At his 45th reunion, narrator Nathan Zuckerman learns high school hero and WWII veteran Seymour "Swede" Levov has just died. He had followed the straight-and-narrow and prospered. His stuttering (but otherwise perfect) daughter, Meredith, protested the Vietnam War and planted bombs. Zuckerman assembles facts and imagines conversations of Swede's history. Engagingly ironic but overanalyzed look at what can go wrong for a man who tries to do things right. By Joanna Angelides

13. OUT TO CANAAN, by Jan Karon, Viking, $23.95

"Out to Canaan" is one of a series about life in Mitford, a small town in North Carolina where everybody knows everybody else and a tea is front-page news in the local paper, The Mitford Muse. Though outsiders have said the only thing to do in Mitford is watch the paint dry, that's not entirely true. The preacher, his wife, and the rest of the townsfolk face some real-life problems. Reading about them, however, is a bit like watching the paint dry. By Suzanne MacLachlan

14. EVENING CLASS, by Maeve Binchy, Delacorte, $24.95

Irish writer Maeve Binchy's latest book is peopled with her usual engaging characters. A bit lighter than some of her previous novels, including "Circle of Friends" and "The Glass Lake," it tells the story of a group of Dubliners who are all linked by a night class in Italian, and, they discover, in other ways as well. Keeping the various students, teachers, relatives, and lovers in order can be a task at times, but Binchy delivers a good read just the same. By Kim Campbell

15. SNOW IN AUGUST, by Peter Hamill, Little, Brown and Company, $23.95

This wannabe of a "Tree Grows in Brooklyn" for guys strains credulity. It is a coming-of-age story for a young Irish-American boy confronting the twin evils of racism and anti-Semitism in 1947. Michael's father died at the Battle of the Bulge. His mother could have been a nun. Clichs, albeit warm, wholesome ones about family, race, and creed, predominate. Hamill grew up in Brooklyn. The Dodgers and Jackie Robinson are a symbol of America overcoming anything. By Jim Bencivenga

Monitor's Pick

THE JADE PEONY

By Wayson Choy Picador 238 pp., $22

A winner of Canada's Trillium Award, Wayson Choy's first novel, "The Jade Peony," offers a poignant, intimate look at a Chinese immigrant family in Vancouver in the decade leading up to the bombing of Pearl Harbor in 1941.

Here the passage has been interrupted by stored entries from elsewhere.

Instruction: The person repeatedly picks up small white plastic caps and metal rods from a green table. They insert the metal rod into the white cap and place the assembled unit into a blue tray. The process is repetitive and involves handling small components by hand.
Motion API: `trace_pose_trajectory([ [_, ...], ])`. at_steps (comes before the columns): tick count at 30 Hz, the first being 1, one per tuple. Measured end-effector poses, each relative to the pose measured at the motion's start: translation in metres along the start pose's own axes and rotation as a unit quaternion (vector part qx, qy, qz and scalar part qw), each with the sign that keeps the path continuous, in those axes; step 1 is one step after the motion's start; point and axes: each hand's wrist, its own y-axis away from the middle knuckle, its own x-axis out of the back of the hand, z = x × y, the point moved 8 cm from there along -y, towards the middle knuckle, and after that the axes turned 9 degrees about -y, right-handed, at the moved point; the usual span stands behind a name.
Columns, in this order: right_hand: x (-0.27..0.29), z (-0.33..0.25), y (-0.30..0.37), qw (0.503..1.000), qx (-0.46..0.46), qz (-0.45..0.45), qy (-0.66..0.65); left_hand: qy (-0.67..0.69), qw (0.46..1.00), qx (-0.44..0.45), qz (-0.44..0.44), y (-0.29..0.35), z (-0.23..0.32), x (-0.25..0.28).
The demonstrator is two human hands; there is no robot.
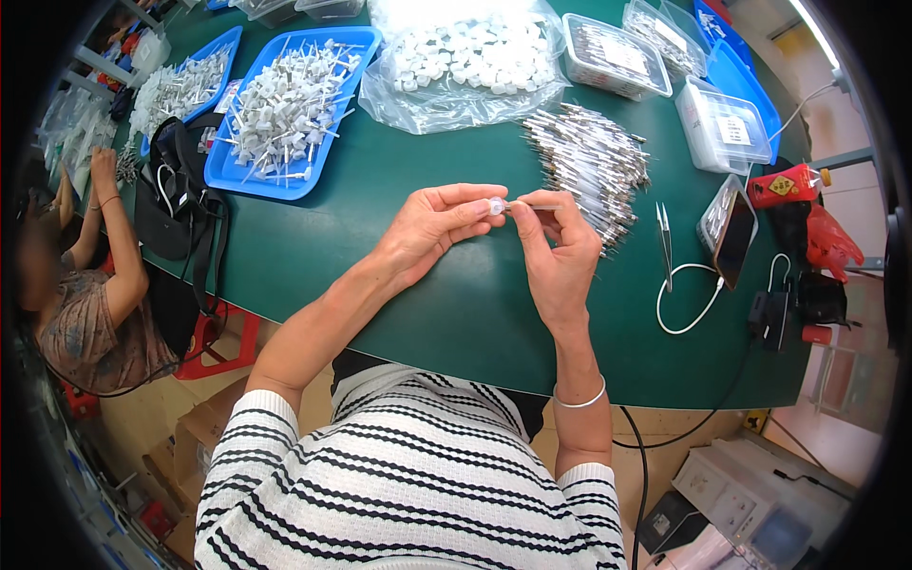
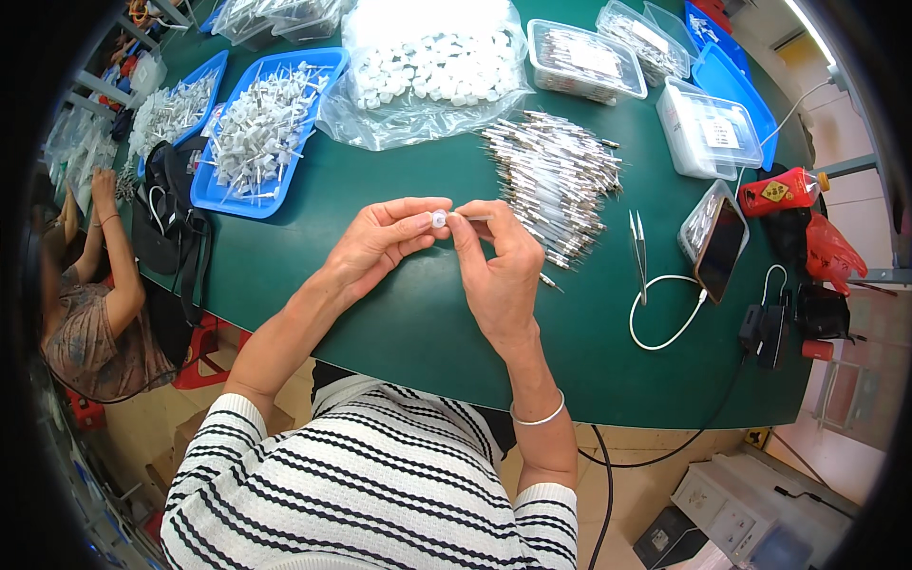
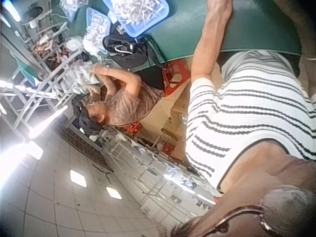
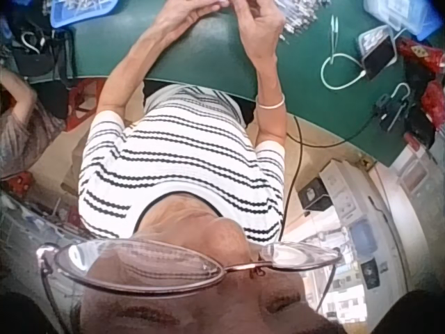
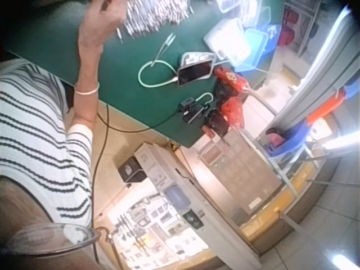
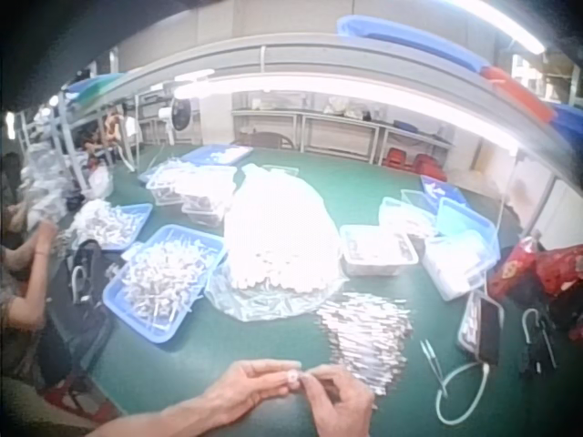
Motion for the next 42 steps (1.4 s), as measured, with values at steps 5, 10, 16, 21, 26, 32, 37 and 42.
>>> trace_pose_trajectory([
  [5,-0.0005,0.0011,-0.0004,1.000,0.001,0.001,-0.008,0.007,1.000,0.002,-0.005,0.0001,-0.0007,-0.0008],
  [10,-0.0005,-0.0003,-0.0005,1.000,0.007,0.004,-0.001,0.006,1.000,0.006,-0.005,0.0000,-0.0018,-0.0014],
  [16,-0.0017,-0.0040,-0.0007,1.000,0.019,-0.004,0.005,0.003,1.000,0.007,-0.005,0.0002,-0.0019,-0.0020],
  [21,-0.0015,-0.0027,-0.0002,1.000,0.020,-0.006,0.005,0.006,1.000,0.004,-0.009,-0.0004,-0.0024,-0.0013],
  [26,-0.0012,-0.0003,-0.0002,1.000,0.007,-0.013,0.007,0.005,1.000,0.003,-0.006,-0.0005,-0.0020,-0.0013],
  [32,-0.0014,-0.0022,-0.0007,1.000,0.012,-0.014,0.013,0.009,1.000,0.003,-0.003,-0.0002,-0.0017,-0.0012],
  [37,-0.0026,-0.0029,-0.0005,1.000,0.022,-0.006,0.013,0.001,1.000,0.005,0.002,-0.0005,-0.0030,-0.0009],
  [42,-0.0018,0.0004,-0.0002,1.000,0.004,-0.004,0.012,-0.003,1.000,0.005,0.004,-0.0010,-0.0039,-0.0006],
])
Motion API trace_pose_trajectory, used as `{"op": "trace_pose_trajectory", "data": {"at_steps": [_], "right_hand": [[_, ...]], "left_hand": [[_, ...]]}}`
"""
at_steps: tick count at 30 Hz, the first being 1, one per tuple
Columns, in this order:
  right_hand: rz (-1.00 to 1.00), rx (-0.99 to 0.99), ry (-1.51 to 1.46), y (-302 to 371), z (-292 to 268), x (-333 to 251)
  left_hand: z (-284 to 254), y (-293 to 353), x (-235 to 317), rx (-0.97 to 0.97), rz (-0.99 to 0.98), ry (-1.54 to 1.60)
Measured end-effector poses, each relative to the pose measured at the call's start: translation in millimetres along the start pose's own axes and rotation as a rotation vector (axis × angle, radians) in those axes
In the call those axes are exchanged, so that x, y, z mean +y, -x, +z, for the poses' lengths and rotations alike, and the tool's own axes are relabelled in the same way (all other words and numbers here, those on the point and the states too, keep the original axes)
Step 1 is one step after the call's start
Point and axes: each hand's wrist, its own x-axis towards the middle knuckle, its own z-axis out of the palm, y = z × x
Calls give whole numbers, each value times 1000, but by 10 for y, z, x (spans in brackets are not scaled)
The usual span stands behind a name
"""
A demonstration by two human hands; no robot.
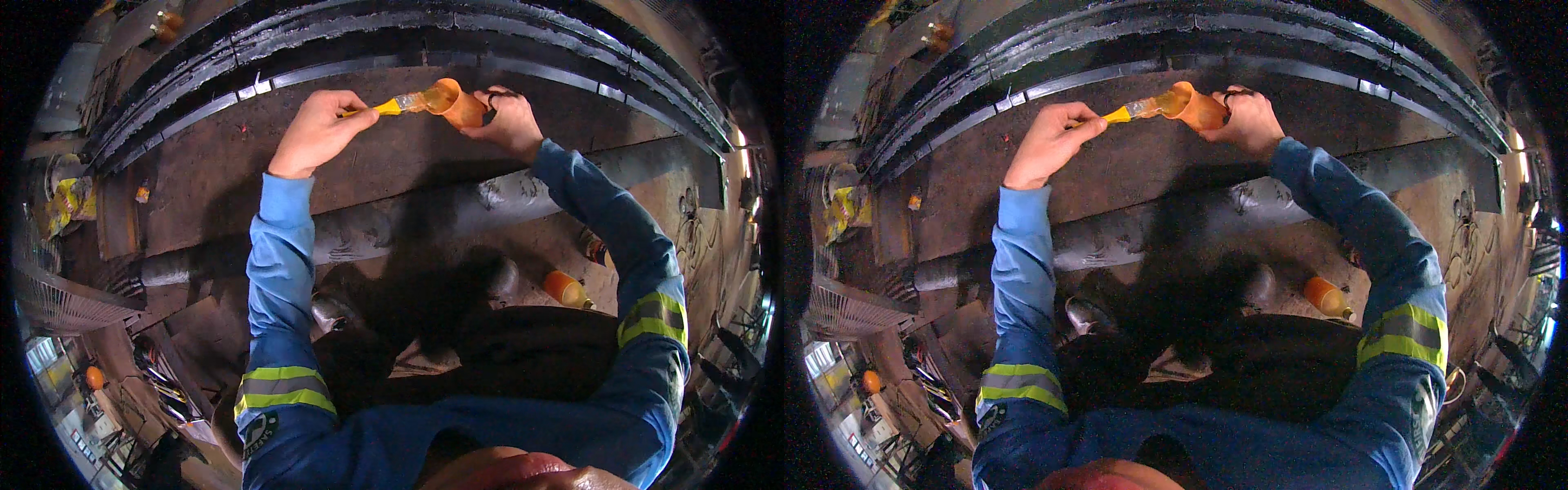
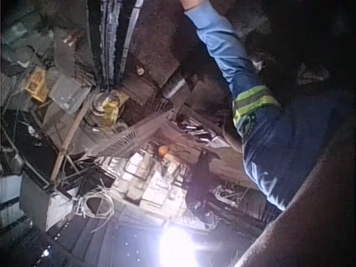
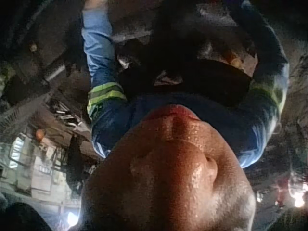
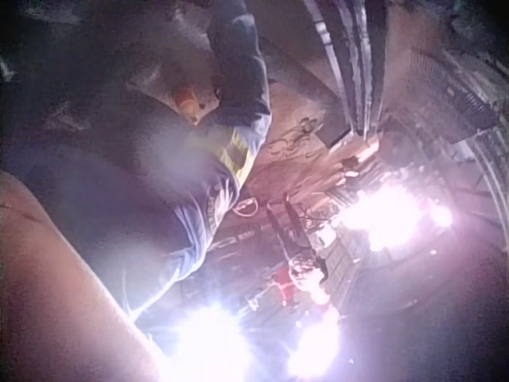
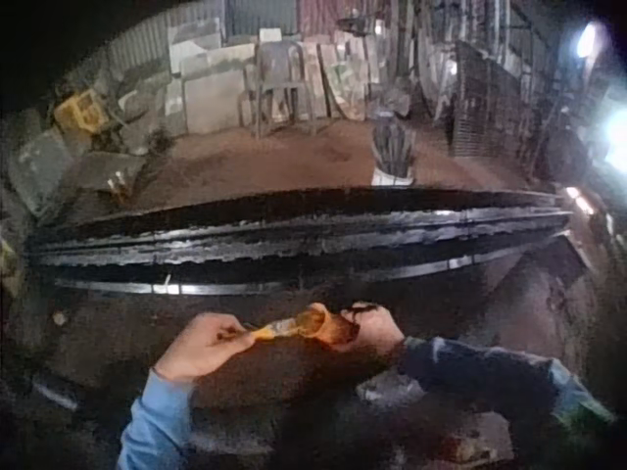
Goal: The person uses a yellow paintbrush to apply a dark liquid from an orange cup onto a large, curved metal surface. They repeatedly dip the brush into the cup and spread the substance along the seams and edges of the metal structure in a workshop environment.
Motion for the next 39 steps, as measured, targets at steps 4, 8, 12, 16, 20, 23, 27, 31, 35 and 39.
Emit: {"op": "trace_pose_trajectory", "data": {"at_steps": [4, 8, 12, 16, 20, 23, 27, 31, 35, 39], "right_hand": [[65, 7, 4, -41, 29, -112], [-40, 221, 119, -74, 163, 146], [83, 168, 1, -125, 61, 2], [132, 147, -84, -144, 81, 77], [142, 100, -157, -135, 79, 66], [132, 94, -163, -121, 69, 4], [97, 160, -221, -136, 83, 30], [111, 112, -286, -137, -13, 36], [214, 146, -283, -144, -35, 158], [209, 165, -353, -103, -38, 278]], "left_hand": [[201, -9, 112, 2, -262, 198], [366, -6, 308, -34, -377, 524], [254, 45, 281, -56, -356, 659], [64, 57, 358, -26, -307, 769], [-64, 53, 456, 85, -159, 728], [-67, 55, 464, 148, -89, 616], [17, 25, 216, 158, -61, 307], [-19, 80, 151, 20, -110, 226], [-252, 181, 99, -4, -143, 662], [-573, 249, 301, 255, 155, 880]]}}
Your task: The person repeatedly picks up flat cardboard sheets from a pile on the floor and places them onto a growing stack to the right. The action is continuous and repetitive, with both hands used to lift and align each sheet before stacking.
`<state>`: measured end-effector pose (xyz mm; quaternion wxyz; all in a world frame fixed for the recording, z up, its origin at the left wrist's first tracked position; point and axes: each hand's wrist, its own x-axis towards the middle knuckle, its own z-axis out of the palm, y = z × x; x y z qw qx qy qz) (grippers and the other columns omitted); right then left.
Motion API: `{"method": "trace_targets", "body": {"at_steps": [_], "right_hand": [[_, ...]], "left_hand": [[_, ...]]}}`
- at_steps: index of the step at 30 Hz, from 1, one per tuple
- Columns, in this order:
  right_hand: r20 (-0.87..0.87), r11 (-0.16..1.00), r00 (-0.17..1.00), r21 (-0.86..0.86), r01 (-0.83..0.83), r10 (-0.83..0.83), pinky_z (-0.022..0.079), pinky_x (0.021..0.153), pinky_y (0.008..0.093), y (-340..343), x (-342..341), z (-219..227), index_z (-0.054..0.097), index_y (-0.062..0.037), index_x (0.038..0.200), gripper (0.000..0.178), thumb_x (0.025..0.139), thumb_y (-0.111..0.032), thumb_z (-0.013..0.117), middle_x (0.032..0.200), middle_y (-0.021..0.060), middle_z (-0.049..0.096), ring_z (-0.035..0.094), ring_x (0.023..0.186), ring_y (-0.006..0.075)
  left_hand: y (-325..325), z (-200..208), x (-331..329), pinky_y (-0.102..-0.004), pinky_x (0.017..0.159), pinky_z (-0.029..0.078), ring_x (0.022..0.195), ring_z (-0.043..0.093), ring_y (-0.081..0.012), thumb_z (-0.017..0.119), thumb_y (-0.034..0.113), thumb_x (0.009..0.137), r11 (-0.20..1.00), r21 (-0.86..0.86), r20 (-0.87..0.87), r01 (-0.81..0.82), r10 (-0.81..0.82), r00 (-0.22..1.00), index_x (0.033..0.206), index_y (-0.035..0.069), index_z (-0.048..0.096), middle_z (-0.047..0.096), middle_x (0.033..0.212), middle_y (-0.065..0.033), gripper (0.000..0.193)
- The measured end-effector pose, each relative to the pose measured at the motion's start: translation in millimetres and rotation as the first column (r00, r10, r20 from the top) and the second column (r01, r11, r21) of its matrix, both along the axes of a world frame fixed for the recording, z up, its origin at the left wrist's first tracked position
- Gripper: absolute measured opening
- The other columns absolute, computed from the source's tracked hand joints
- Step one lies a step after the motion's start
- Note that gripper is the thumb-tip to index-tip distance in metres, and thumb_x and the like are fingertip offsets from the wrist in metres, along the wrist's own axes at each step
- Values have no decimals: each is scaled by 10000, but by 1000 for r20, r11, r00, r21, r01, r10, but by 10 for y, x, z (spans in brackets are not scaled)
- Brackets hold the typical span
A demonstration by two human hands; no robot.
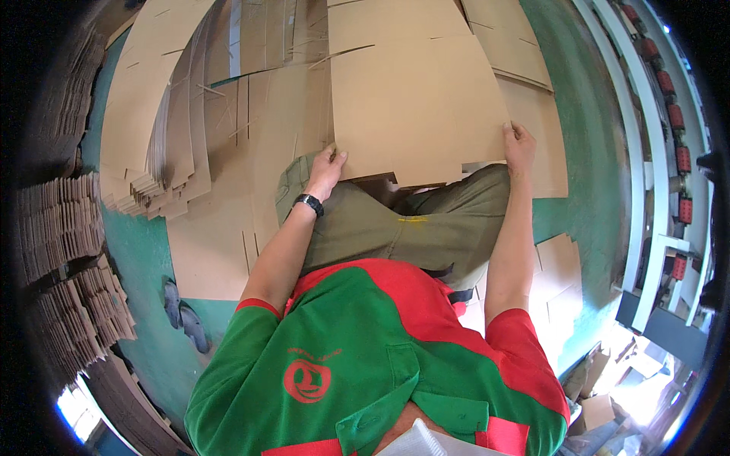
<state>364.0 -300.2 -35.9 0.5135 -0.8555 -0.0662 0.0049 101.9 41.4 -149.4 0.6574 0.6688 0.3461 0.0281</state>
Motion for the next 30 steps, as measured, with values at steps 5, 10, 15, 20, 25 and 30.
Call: {"method": "trace_targets", "body": {"at_steps": [5, 10, 15, 20, 25, 30], "right_hand": [[48, 999, 998, -10, 32, -31, 492, 760, 275, 1, -14, 32, 670, 71, 1077, 317, 915, -198, 626, 916, 109, 706, 634, 831, 141], [5, 999, 1000, 21, 28, -28, 493, 771, 278, 13, -52, 73, 662, 87, 1087, 343, 921, -210, 623, 928, 127, 704, 635, 840, 150], [43, 990, 999, -143, 12, -5, 492, 850, 277, 17, -123, 232, 638, 91, 1144, 357, 930, -194, 622, 1031, 128, 693, 632, 945, 150], [86, 998, 995, -36, 56, -53, 488, 834, 287, 24, -107, 228, 653, 91, 1105, 342, 918, -195, 626, 999, 139, 697, 630, 920, 165], [65, 994, 997, 107, 36, -43, 487, 831, 275, -5, -81, 133, 641, 103, 1116, 339, 919, -172, 628, 983, 121, 693, 625, 900, 150], [22, 990, 999, 135, 26, -29, 486, 830, 270, -35, -99, 131, 635, 110, 1120, 339, 924, -166, 624, 977, 117, 691, 619, 891, 143]], "left_hand": [[-22, -115, 14, -277, 777, 467, 891, 574, -143, 614, 243, 944, 996, 89, 54, -23, 18, 998, 1271, -49, 538, 646, 1043, -87, 446], [-53, -2, -2, -296, 852, 475, 960, 594, -159, 612, 219, 946, 995, -88, 81, -45, 52, 995, 1276, -44, 535, 652, 1113, -106, 428], [-45, 64, -23, -310, 915, 467, 1021, 596, -174, 602, 184, 947, 999, 12, 64, 40, -41, 997, 1275, -51, 532, 647, 1168, -111, 409], [-50, -16, -17, -333, 890, 485, 1004, 625, -221, 618, 174, 926, 989, -148, 210, -3, 34, 977, 1267, -71, 530, 664, 1120, -166, 429], [-35, -10, -10, -318, 927, 471, 1060, 610, -215, 604, 129, 929, 997, -71, 156, 2, 10, 988, 1289, -83, 510, 636, 1193, -171, 428], [-38, 99, -24, -313, 926, 471, 1058, 610, -213, 605, 126, 927, 992, -124, 177, 8, 14, 984, 1286, -89, 508, 637, 1191, -169, 429]]}}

Insightful, wise, and touching, "The Jade Peony" is one of the many fascinating accounts - fictional and nonfictional - that have been appearing about the lives of Asian-American immigrants. It is also one of the best-written and most imaginatively conceived of these accounts.

Divided into three sections, the story is told from the distinctive viewpoints of three of the family's four children: only sister Jook-Liang, second brother Jung-Sum, and youngest brother Sek-Lung.

Sek-Lung's story provides the broadest picture of the era as a whole. This was a time when immigrants from China and Japan were essentially barred from citizenship, and even their children born in Canada were considered resident aliens.

It was also a time of great anxiety for the Chinese expatriates hearing constant reports of the Japanese invasion of their homeland.

Little "Sekky," as he's called, finds a sense of stability in the strictly run classroom of his teacher, Miss Doyle, who makes sure that all of her immigrant pupils - Chinese, Italian, Polish-Jewish, even the suspiciously regarded Japanese - learn to speak the King's English.